→ What you have to do
Can you output the records below exactly as they are written?

(Beginning of Source data)

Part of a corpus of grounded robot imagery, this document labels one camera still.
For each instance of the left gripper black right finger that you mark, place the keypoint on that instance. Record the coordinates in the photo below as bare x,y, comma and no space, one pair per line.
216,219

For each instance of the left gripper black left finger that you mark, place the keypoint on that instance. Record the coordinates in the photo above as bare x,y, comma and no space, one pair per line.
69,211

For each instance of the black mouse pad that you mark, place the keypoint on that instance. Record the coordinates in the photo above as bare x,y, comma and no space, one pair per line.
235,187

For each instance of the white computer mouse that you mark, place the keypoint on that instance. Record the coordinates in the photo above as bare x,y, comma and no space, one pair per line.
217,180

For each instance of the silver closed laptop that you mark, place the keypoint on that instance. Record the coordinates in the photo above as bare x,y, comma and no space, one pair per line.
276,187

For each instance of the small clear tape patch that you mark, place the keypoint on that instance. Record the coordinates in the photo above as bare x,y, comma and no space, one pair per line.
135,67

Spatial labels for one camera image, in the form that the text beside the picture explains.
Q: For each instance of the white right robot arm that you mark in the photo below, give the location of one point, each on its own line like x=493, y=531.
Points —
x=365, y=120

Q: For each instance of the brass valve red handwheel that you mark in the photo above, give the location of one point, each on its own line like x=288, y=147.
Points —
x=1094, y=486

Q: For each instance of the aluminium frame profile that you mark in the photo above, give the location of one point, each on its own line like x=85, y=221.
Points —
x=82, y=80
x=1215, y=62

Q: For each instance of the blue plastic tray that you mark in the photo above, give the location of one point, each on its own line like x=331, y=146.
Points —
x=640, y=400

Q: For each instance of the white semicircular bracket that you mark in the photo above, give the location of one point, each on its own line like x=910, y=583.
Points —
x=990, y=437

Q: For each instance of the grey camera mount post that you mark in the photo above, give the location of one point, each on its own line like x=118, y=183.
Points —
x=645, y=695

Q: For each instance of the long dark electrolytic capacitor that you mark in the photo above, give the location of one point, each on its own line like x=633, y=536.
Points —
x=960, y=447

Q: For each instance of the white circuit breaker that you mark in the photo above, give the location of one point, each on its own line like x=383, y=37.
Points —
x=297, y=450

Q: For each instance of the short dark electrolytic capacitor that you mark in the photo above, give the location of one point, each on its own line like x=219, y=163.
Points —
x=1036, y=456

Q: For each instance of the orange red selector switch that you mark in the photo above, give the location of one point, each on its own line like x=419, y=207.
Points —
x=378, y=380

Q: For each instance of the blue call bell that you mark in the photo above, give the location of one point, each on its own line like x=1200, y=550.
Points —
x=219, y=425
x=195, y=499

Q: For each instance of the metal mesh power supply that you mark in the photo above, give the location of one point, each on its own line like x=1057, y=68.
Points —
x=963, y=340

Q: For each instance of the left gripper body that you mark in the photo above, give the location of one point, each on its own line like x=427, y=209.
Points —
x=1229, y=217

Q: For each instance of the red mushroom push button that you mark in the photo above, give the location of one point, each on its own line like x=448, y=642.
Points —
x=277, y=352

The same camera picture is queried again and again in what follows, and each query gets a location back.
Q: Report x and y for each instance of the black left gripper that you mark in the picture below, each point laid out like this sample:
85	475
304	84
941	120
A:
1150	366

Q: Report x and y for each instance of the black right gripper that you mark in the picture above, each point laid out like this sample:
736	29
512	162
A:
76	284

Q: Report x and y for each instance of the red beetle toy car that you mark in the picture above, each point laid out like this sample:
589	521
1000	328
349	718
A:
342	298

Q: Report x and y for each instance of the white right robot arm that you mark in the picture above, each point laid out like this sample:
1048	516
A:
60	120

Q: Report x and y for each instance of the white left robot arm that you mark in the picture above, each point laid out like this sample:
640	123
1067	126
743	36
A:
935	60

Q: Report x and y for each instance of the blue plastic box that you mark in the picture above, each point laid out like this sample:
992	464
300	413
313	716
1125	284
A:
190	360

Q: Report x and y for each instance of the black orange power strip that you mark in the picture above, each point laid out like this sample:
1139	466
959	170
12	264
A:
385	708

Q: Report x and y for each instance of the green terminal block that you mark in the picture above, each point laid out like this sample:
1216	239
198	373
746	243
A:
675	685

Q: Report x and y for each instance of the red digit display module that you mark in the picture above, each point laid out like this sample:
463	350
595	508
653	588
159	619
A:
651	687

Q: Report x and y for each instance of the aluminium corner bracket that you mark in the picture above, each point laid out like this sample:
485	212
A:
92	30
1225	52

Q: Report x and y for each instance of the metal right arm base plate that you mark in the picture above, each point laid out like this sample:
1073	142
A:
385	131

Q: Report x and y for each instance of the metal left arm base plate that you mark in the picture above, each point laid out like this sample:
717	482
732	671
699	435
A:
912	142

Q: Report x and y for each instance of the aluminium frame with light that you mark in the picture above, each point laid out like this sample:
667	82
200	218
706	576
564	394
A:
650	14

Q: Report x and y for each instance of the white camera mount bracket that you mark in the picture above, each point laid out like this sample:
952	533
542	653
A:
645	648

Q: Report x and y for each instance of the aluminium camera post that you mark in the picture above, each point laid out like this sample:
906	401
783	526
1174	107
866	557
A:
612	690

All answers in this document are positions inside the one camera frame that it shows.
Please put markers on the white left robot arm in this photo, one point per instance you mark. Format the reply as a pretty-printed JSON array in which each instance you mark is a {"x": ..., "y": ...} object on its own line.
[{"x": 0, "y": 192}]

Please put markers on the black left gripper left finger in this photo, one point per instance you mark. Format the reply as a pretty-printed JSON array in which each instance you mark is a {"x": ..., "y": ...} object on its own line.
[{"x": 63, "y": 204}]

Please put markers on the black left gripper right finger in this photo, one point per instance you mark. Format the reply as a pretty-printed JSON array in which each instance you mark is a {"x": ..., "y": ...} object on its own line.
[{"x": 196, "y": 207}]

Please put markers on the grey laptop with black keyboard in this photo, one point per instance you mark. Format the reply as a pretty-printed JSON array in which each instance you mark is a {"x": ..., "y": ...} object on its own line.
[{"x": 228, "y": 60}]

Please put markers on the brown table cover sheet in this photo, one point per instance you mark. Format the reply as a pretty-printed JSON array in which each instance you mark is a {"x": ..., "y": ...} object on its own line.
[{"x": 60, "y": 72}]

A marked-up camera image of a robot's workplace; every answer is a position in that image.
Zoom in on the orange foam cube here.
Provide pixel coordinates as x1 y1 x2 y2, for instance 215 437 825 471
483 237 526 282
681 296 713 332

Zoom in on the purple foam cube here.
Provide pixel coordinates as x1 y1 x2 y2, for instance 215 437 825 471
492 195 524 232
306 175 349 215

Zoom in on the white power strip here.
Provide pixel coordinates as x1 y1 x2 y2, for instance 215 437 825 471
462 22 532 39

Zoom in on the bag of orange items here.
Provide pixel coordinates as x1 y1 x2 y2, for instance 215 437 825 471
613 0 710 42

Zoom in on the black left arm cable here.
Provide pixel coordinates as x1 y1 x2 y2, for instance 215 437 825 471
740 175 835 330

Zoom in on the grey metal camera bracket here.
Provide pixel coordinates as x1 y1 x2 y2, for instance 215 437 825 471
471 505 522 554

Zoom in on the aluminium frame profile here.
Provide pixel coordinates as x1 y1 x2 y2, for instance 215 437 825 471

(End of Source data)

→ Answer
Part of a corpus of grounded robot imagery, this document labels one camera still.
For each instance of the left gripper black right finger that you mark, place the keypoint on that instance. Record the coordinates in the photo below as bare x,y, comma and no space, one pair per line.
216,219

For each instance of the left gripper black left finger that you mark, place the keypoint on that instance. Record the coordinates in the photo above as bare x,y, comma and no space, one pair per line.
69,211

For each instance of the black mouse pad that you mark, place the keypoint on that instance. Record the coordinates in the photo above as bare x,y, comma and no space, one pair per line.
235,187

For each instance of the white computer mouse that you mark, place the keypoint on that instance. Record the coordinates in the photo above as bare x,y, comma and no space, one pair per line.
217,180

For each instance of the silver closed laptop that you mark, place the keypoint on that instance. Record the coordinates in the photo above as bare x,y, comma and no space, one pair per line.
276,187

For each instance of the small clear tape patch that you mark, place the keypoint on that instance. Record the coordinates in the photo above as bare x,y, comma and no space, one pair per line.
135,67

Spatial labels for one camera image, in the form that the text beside the picture explains.
Q: For each instance of the white right robot arm that you mark in the photo below, give the location of one point, each on its own line like x=493, y=531.
Points —
x=365, y=120

Q: For each instance of the brass valve red handwheel that you mark in the photo above, give the location of one point, each on its own line like x=288, y=147.
Points —
x=1094, y=486

Q: For each instance of the aluminium frame profile that you mark in the photo above, give the location of one point, each on its own line like x=85, y=221.
Points —
x=82, y=80
x=1215, y=62

Q: For each instance of the blue plastic tray that you mark in the photo above, give the location of one point, each on its own line like x=331, y=146.
Points —
x=640, y=400

Q: For each instance of the white semicircular bracket that you mark in the photo above, give the location of one point, each on its own line like x=910, y=583.
Points —
x=990, y=437

Q: For each instance of the grey camera mount post that you mark in the photo above, give the location of one point, each on its own line like x=118, y=183.
Points —
x=645, y=695

Q: For each instance of the long dark electrolytic capacitor that you mark in the photo above, give the location of one point, each on its own line like x=633, y=536.
Points —
x=960, y=447

Q: For each instance of the white circuit breaker that you mark in the photo above, give the location of one point, each on its own line like x=383, y=37.
Points —
x=297, y=450

Q: For each instance of the short dark electrolytic capacitor that you mark in the photo above, give the location of one point, each on its own line like x=219, y=163.
Points —
x=1036, y=456

Q: For each instance of the orange red selector switch that you mark in the photo above, give the location of one point, each on its own line like x=419, y=207.
Points —
x=378, y=380

Q: For each instance of the blue call bell that you mark in the photo above, give the location of one point, each on its own line like x=1200, y=550.
Points —
x=219, y=425
x=195, y=499

Q: For each instance of the metal mesh power supply that you mark in the photo above, give the location of one point, each on its own line like x=1057, y=68.
Points —
x=963, y=340

Q: For each instance of the left gripper body that you mark in the photo above, give the location of one point, each on its own line like x=427, y=209.
Points —
x=1229, y=217

Q: For each instance of the red mushroom push button that you mark in the photo above, give the location of one point, each on its own line like x=448, y=642.
Points —
x=277, y=352

The same camera picture is queried again and again in what follows, and each query gets a location back.
Q: Report x and y for each instance of the black left gripper that you mark in the picture below, each point laid out like this sample:
85	475
304	84
941	120
A:
1150	366

Q: Report x and y for each instance of the black right gripper that you mark in the picture above, each point laid out like this sample:
736	29
512	162
A:
76	284

Q: Report x and y for each instance of the red beetle toy car that you mark in the picture above, each point laid out like this sample:
589	521
1000	328
349	718
A:
342	298

Q: Report x and y for each instance of the white right robot arm that you mark in the picture above, each point laid out like this sample:
1048	516
A:
60	120

Q: Report x and y for each instance of the white left robot arm that you mark in the picture above, each point laid out like this sample:
640	123
1067	126
743	36
A:
935	60

Q: Report x and y for each instance of the blue plastic box that you mark in the picture above, each point laid out like this sample:
992	464
300	413
313	716
1125	284
A:
190	360

Q: Report x and y for each instance of the black orange power strip that you mark in the picture above, each point laid out like this sample:
1139	466
959	170
12	264
A:
385	708

Q: Report x and y for each instance of the green terminal block that you mark in the picture above, each point laid out like this sample:
1216	239
198	373
746	243
A:
675	685

Q: Report x and y for each instance of the red digit display module that you mark in the picture above, each point laid out like this sample:
463	350
595	508
653	588
159	619
A:
651	687

Q: Report x and y for each instance of the aluminium corner bracket that you mark in the picture above, each point laid out like this sample:
485	212
A:
92	30
1225	52

Q: Report x and y for each instance of the metal right arm base plate that you mark in the picture above, each point laid out like this sample:
1073	142
A:
385	131

Q: Report x and y for each instance of the metal left arm base plate that you mark in the picture above, each point laid out like this sample:
717	482
732	671
699	435
A:
912	142

Q: Report x and y for each instance of the aluminium frame with light that you mark in the picture above, each point laid out like this sample:
667	82
200	218
706	576
564	394
A:
650	14

Q: Report x and y for each instance of the white camera mount bracket that you mark in the picture above, each point laid out like this sample:
952	533
542	653
A:
645	648

Q: Report x and y for each instance of the aluminium camera post that you mark in the picture above, each point laid out like this sample:
906	401
783	526
1174	107
866	557
A:
612	690

All answers in this document are positions inside the one camera frame that it shows.
Please put markers on the white left robot arm in this photo, one point per instance you mark. Format the reply as a pretty-printed JSON array in which each instance you mark is a {"x": ..., "y": ...} object on its own line.
[{"x": 0, "y": 192}]

Please put markers on the black left gripper left finger in this photo, one point per instance you mark. Format the reply as a pretty-printed JSON array in which each instance you mark is a {"x": ..., "y": ...} object on its own line.
[{"x": 63, "y": 204}]

Please put markers on the black left gripper right finger in this photo, one point per instance you mark. Format the reply as a pretty-printed JSON array in which each instance you mark is a {"x": ..., "y": ...} object on its own line.
[{"x": 196, "y": 207}]

Please put markers on the grey laptop with black keyboard in this photo, one point per instance you mark. Format the reply as a pretty-printed JSON array in which each instance you mark is a {"x": ..., "y": ...} object on its own line.
[{"x": 228, "y": 60}]

Please put markers on the brown table cover sheet in this photo, one point per instance you mark. Format the reply as a pretty-printed JSON array in which each instance you mark is a {"x": ..., "y": ...} object on its own line.
[{"x": 60, "y": 72}]

A marked-up camera image of a robot's workplace; every answer is a position in that image.
Zoom in on the orange foam cube here.
Provide pixel coordinates as x1 y1 x2 y2, for instance 215 437 825 471
483 237 526 282
681 296 713 332

Zoom in on the purple foam cube here.
Provide pixel coordinates as x1 y1 x2 y2, for instance 215 437 825 471
492 195 524 232
306 175 349 215

Zoom in on the white power strip here.
Provide pixel coordinates as x1 y1 x2 y2, for instance 215 437 825 471
462 22 532 39

Zoom in on the bag of orange items here.
Provide pixel coordinates as x1 y1 x2 y2, for instance 215 437 825 471
613 0 710 42

Zoom in on the black left arm cable here.
Provide pixel coordinates as x1 y1 x2 y2, for instance 215 437 825 471
740 175 835 330

Zoom in on the grey metal camera bracket here.
Provide pixel coordinates as x1 y1 x2 y2, for instance 215 437 825 471
471 505 522 554

Zoom in on the aluminium frame profile here.
Provide pixel coordinates as x1 y1 x2 y2, for instance 215 437 825 471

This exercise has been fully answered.